I’ve never bought any of the clap-trap coming from so-called purists who’ve whined that Pavarotti dragged down opera by his efforts to popularize it. In my view, if anything, he and the likes of the late Beverly Sills more likely saved it.
I dug through my archives last week to find a photo I took of him during a press conference in the summer of 1992, and published on the front page of my weekly newspaper. It’s now on my bookshelf, my tribute to his memory.
He was masterful at that press conference, held in a room at the National Airport on June 25, 1991, the week before he would perform a concert on July 1 at the old Capital Centre before about 12,000. The press asked some incredibly stupid, even insulting questions, but he handled them with grace. Then, when I asked him simply, “How do you most want to be remembered,” he replied, “I want to be remembered for being an honest person, a very serious, professional person, nothing else.”
When the concert began, there was a delay after the lights went down. An entourage of people moved quickly from the rear to seats in the front row. It was President Bush, Sr. and Beverly with Japanese Prime Minister Miyazawa in tow, and a Secret Service detail. But Pavarotti wasn’t feeling well and sang for only 37 minutes.
However, in my most memorable experience with Pavarotti in person, he sang even less.
It was the year before, on Tuesday, June 11, 1991. Pavarotti was performing a free concert on the Great Lawn in New York’s Central Park. A friend and I decided at the last moment to drive from Washington, D.C. We shot up I-95 and, with very little knowledge of how to get around Manhattan in those days, I had to rely on instinct, which took us right to where we needed to be.
Only moments to show time, I parked illegally, and we charged into the park as dusk turned to darkness. We came upon the Great Lawn and there were thousands of people with blankets and picnic baskets spread out as far as we could see. Espying the bandstand at the far end, we were content to find a spot toward the rear; no blanket, but a couple bottles of wine and some cheese.
The moment arrived. Aided by a new loudspeaker system, Pavarotti’s voice filled the entire space. Even though we could barely see him, it sounded like we were only a dozen rows from the stage. I forget what he sang.
Then it happened. Pavarotti was beginning his second song when a noise far louder than even he could produce interceded. It came from overhead. Pavarotti stopped. More amazing thunder, rumbling and crashing directly above, shook every tree and shrub around the meadow.
The heavens opened an incredible torrent of rain. Most people, despite getting drenched, held their spots on the lawn, hoping the storm would soon abate and the show would go on. It never happened. This was the veritable storm of the century.
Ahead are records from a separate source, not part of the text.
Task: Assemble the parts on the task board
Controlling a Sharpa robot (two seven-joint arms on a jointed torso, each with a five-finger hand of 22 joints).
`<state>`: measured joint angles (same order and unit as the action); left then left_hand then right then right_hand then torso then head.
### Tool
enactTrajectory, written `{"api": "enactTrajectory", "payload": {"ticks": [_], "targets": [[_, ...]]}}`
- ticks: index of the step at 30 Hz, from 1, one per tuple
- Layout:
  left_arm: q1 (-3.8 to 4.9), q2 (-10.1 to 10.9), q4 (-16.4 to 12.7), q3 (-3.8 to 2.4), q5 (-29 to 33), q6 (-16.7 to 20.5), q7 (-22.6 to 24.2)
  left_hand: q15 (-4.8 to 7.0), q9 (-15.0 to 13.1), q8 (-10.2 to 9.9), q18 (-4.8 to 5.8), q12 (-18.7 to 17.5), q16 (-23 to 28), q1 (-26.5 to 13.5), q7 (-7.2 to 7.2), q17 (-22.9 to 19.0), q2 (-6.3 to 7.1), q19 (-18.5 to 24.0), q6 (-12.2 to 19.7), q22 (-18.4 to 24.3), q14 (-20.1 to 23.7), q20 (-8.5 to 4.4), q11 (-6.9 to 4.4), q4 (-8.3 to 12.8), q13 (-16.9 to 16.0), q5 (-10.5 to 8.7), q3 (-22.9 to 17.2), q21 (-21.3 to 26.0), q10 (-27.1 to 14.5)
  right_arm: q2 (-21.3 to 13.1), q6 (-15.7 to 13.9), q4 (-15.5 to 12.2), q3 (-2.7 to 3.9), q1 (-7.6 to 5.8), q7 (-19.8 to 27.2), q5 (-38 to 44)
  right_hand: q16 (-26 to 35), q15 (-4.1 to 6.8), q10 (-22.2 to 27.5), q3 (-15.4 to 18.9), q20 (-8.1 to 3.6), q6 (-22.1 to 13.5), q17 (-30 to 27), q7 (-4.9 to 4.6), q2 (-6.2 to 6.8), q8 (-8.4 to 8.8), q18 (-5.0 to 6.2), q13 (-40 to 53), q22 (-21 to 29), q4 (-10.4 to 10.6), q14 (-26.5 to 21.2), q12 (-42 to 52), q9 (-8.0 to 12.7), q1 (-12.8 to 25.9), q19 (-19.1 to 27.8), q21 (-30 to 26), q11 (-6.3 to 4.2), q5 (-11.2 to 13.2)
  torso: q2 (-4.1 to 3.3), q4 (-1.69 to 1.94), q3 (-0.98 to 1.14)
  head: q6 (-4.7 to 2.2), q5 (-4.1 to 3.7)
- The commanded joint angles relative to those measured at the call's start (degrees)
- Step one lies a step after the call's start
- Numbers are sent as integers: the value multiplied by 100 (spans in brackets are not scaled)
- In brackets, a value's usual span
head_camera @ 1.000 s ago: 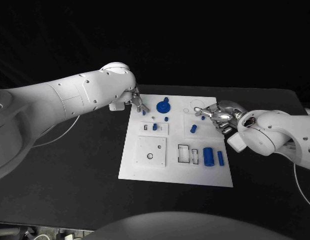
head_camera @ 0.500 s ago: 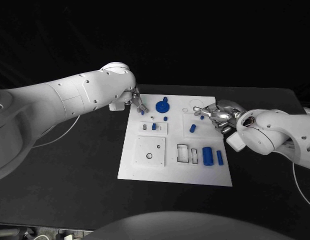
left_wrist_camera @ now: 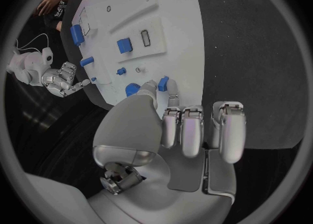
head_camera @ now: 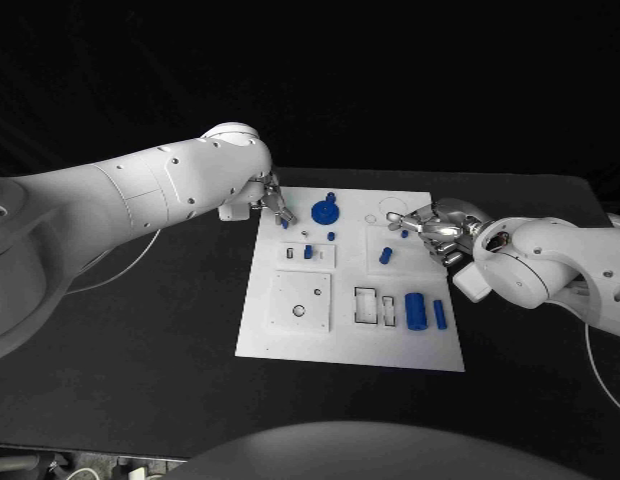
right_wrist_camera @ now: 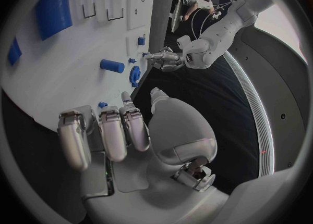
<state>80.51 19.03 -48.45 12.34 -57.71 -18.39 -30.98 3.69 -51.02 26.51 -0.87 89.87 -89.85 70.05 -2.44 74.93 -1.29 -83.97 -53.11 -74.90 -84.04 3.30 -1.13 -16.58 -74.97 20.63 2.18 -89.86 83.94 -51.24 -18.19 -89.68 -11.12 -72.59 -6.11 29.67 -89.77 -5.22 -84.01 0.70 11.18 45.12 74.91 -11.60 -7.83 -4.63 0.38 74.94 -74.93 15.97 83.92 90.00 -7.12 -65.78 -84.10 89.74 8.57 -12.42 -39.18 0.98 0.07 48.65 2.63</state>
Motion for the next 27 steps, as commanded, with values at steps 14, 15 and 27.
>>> {"api": "enactTrajectory", "payload": {"ticks": [14,15,27], "targets": [[0,-1,-44,-1,153,-69,124,29,11,-112,87,13,-15,837,98,1507,-27,-603,-88,-1510,-596,-11,-59,-9,-1503,863,-459,-14,606,0,-1,-10,0,4,9,98,-23,-38,-599,-6,54,-40,1509,-162,-48,-30,-38,1506,-1507,-44,608,0,10,-82,-590,26,56,-5,-1,-3,1,20,-5],[0,1,-44,-1,159,-64,125,30,9,-115,87,13,-15,868,95,1507,-26,-603,-94,-1510,-596,-13,-58,-12,-1503,865,-490,-14,606,-3,-1,-13,0,4,9,105,-23,-38,-599,-6,54,-40,1509,-162,-48,-30,-38,1506,-1507,-44,608,0,10,-82,-590,26,56,-5,0,-3,2,22,-5],[4,103,-143,-5,178,102,119,31,8,-116,87,13,-15,878,90,1507,-35,-603,-108,-1510,-596,-15,-54,-22,-1503,865,-517,-14,606,-13,-8,-6,-1,5,7,131,-23,-39,-599,-9,56,-39,1509,-163,-57,-32,-38,1506,-1507,-44,608,0,10,-87,-590,26,57,-8,5,1,3,21,-24]]}}
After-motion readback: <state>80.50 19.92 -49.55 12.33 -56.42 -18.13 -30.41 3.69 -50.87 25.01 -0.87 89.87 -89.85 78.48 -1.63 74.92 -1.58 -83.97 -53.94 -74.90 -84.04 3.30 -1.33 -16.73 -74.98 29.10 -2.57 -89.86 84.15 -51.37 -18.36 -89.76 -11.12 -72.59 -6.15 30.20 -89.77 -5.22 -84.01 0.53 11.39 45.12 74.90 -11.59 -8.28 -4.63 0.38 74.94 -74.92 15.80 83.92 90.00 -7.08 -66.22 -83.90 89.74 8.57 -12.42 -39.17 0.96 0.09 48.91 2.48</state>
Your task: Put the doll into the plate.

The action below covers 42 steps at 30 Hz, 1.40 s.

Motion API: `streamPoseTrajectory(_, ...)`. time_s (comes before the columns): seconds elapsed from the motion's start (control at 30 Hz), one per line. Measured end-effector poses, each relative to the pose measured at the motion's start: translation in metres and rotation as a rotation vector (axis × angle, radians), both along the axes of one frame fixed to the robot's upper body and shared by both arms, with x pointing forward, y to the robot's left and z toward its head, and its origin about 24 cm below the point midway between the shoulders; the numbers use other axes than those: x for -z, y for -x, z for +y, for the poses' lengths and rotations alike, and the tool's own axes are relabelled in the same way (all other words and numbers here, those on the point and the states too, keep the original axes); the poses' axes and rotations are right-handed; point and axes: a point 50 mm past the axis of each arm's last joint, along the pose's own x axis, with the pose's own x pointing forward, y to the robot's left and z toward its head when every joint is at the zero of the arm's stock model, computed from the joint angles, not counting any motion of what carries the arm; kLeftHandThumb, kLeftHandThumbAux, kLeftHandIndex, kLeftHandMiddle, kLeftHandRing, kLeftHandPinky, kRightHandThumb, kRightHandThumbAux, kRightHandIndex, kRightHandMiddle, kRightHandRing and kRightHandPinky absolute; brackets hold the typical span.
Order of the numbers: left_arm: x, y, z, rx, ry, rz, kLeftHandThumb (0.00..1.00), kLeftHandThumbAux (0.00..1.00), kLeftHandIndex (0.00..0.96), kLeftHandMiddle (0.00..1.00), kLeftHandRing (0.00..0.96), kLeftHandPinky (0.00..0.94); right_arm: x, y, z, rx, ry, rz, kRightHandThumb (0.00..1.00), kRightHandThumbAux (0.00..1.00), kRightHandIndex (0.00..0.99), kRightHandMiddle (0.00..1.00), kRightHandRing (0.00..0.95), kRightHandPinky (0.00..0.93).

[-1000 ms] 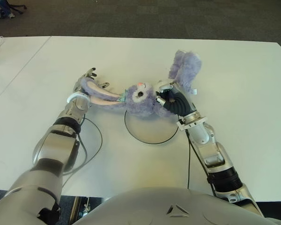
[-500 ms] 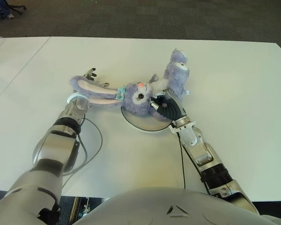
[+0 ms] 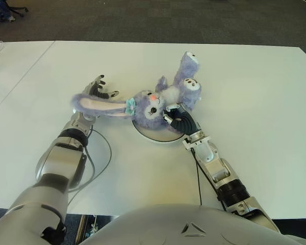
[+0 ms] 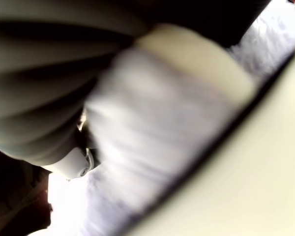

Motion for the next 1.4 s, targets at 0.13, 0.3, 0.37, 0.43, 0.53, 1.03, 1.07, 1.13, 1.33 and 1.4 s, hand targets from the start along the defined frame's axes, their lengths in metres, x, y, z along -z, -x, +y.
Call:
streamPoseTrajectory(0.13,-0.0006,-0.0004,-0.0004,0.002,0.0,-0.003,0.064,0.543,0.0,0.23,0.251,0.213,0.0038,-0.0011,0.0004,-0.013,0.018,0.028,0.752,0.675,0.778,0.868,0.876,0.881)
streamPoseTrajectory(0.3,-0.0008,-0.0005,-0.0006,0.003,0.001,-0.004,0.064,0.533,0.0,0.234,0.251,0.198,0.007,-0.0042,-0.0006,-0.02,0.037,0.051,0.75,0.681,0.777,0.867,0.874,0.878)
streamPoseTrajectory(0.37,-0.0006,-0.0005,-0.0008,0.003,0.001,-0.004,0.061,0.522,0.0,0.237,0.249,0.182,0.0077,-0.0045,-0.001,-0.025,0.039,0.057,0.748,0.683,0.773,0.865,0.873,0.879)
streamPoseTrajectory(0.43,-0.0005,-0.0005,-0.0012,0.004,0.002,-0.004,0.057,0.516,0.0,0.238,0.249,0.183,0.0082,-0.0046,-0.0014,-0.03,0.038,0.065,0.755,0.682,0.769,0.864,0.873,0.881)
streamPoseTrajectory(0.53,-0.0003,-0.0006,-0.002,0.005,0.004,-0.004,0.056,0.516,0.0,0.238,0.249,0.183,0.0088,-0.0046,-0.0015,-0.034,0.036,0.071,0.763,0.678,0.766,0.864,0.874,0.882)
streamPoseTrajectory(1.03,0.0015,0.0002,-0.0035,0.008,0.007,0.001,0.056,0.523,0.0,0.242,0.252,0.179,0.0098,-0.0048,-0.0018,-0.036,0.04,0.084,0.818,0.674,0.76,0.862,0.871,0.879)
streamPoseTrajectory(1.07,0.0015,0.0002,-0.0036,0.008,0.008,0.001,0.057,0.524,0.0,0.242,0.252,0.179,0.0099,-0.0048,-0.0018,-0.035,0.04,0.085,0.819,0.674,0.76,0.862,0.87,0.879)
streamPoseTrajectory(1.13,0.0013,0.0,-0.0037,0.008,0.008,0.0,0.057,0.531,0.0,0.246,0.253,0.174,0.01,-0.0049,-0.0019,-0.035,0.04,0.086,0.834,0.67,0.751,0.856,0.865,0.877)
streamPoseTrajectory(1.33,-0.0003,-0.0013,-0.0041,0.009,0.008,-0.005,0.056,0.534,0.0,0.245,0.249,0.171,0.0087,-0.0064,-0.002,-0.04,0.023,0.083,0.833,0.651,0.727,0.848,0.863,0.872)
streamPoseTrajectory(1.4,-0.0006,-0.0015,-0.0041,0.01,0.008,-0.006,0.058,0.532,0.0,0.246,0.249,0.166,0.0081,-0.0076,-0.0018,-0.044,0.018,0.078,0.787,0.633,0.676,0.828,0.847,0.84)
Gradually, people began getting up and making for cover. It kept raining hard. There never was a formal announcement, but eventually it was obvious that the concert was over.
My friend and I were in no hurry to leave. Resigned to the elements, we cheerily finished our wine and sat laughing, amazed at whole experience. We were sure it was all evidence of divine approval. Eventually we sloshed our way to the car (no ticket) and home by the not-so-wee hours of the morning, fully convinced the trip was totally worth it.
The true spirit of the mighty, bigger-than-life Pavarotti comes through vividly in the only movie he starred in, a 1982 comedy called “Yes, Giorgio!”
He’s the leading man, and the chief love interest, in this charming film, underrated and too soon forgotten. In it, of course, he does plenty of singing, including his signature aria, “Nessun Dorma,” but it’s his naturally playful, comedic sense that stole the show.
It demonstrates that he, as with all the best in the business of producing true beauty for the most people possible, loved life, loved beauty, and loved humanity.